I just had to finish yet another complaint to Google against a splog site that is clearly stealing our content. I’d name the site, but we may have to file DMCA complaints should they chose to keep the content up.
Splogs are sites that copy content from various web sites and plug their advertising into it. Think of it as someone photocopying a book and selling it at retail, for the same price. Now, think of hundreds of thousands of those stores… and you start to see the effect it can have on search engines.
Let me be clear on this, to all you sploggers out there… it takes 10 minutes to send a DMCA complaint to your ISP and shut you down. And, we’re more than happy to do it. So, if you want to steal our content… do so at your own risk.

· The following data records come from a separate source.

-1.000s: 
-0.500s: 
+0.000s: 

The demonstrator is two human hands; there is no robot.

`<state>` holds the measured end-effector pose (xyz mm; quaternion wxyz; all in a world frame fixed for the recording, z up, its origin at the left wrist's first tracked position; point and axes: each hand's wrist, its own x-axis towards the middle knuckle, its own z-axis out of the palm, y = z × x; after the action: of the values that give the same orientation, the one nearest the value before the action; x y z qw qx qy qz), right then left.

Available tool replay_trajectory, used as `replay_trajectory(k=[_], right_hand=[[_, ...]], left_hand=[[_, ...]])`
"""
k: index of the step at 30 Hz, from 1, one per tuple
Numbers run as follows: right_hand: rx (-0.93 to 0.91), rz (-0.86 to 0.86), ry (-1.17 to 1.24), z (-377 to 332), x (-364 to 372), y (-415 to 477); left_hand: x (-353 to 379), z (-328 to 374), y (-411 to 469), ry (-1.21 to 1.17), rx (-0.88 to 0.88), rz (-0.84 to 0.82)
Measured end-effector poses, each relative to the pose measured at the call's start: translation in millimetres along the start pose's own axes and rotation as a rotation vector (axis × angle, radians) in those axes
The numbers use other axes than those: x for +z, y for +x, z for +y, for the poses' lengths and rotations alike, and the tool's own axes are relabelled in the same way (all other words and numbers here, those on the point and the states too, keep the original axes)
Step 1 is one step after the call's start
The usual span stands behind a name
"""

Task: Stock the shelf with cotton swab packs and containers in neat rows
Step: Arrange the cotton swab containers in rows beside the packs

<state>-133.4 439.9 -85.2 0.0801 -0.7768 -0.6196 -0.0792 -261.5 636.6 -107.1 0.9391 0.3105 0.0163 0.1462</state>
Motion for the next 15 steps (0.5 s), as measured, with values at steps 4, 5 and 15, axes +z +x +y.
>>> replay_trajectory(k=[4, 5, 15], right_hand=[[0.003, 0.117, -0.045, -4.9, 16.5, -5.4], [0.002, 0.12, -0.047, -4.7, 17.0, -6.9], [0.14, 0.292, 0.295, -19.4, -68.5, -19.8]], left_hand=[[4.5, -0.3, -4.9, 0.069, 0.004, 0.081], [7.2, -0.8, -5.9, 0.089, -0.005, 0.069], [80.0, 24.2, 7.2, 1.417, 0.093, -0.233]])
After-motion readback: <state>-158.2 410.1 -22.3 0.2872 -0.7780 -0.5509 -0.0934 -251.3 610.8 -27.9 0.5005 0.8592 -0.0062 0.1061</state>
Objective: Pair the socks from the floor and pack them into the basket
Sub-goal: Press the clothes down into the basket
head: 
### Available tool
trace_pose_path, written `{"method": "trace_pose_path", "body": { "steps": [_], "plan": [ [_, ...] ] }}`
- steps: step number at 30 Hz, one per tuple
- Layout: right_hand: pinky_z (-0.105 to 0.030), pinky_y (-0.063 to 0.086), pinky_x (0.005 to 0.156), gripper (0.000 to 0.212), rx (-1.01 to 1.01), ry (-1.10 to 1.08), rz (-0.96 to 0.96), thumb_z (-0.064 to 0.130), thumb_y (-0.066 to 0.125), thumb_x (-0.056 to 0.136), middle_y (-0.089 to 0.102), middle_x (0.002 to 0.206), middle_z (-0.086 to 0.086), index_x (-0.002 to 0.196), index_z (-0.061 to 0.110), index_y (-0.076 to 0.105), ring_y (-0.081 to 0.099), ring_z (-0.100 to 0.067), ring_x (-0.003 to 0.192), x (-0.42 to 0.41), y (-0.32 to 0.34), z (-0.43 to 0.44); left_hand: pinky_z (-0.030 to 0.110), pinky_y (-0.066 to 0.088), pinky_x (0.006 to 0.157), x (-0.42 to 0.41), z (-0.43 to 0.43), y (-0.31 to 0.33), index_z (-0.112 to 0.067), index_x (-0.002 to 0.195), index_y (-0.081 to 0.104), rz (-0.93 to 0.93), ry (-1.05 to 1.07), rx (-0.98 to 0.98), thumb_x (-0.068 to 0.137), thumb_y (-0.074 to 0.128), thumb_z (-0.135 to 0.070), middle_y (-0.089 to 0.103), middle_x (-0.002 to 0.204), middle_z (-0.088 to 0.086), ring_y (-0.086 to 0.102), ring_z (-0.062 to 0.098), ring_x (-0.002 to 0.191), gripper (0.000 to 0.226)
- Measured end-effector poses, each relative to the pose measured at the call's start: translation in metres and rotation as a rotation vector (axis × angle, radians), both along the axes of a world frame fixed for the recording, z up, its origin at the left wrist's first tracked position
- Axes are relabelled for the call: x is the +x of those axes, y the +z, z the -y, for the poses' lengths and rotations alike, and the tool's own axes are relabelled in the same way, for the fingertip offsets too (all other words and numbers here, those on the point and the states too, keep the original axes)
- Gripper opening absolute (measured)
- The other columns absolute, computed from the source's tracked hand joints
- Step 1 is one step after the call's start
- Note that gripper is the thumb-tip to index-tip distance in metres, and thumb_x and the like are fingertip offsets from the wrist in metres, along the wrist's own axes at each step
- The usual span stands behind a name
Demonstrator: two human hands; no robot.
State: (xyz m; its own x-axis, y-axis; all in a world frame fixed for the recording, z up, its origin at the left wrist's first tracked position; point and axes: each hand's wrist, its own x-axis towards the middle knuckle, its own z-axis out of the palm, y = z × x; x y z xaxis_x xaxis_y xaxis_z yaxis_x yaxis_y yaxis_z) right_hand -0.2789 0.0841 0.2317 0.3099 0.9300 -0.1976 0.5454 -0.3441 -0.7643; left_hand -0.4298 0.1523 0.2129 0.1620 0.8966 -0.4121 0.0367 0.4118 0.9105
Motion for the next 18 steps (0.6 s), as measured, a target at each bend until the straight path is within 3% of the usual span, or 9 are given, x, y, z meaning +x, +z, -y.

Because, we don’t just go after the domain… we target the underlying server and offline hundreds thousands of splogs at once.
We take a very frank position at PhoneNews.com: content piracy is wrong. Now, we back that up with fighting for consumer rights. For example, if you pay for a DVD, you should be able to take that movie and put it on your iPhone… without any question. If you own (access to) content, you should be able to do what you want with it.
There are a couple of sad things about splogging. One, the corporate-owned blogs (ahem, AOL) seem to be doing nothing to combat this. They have legal teams on their own payroll, and yet they aren’t really taking any action against even the worst of offenders. This fuels the sploggers to keep going against everyone.
The other sad thing is… the poor sploggers won’t ever even probably read this post before pirating hundreds of articles from PhoneNews.com.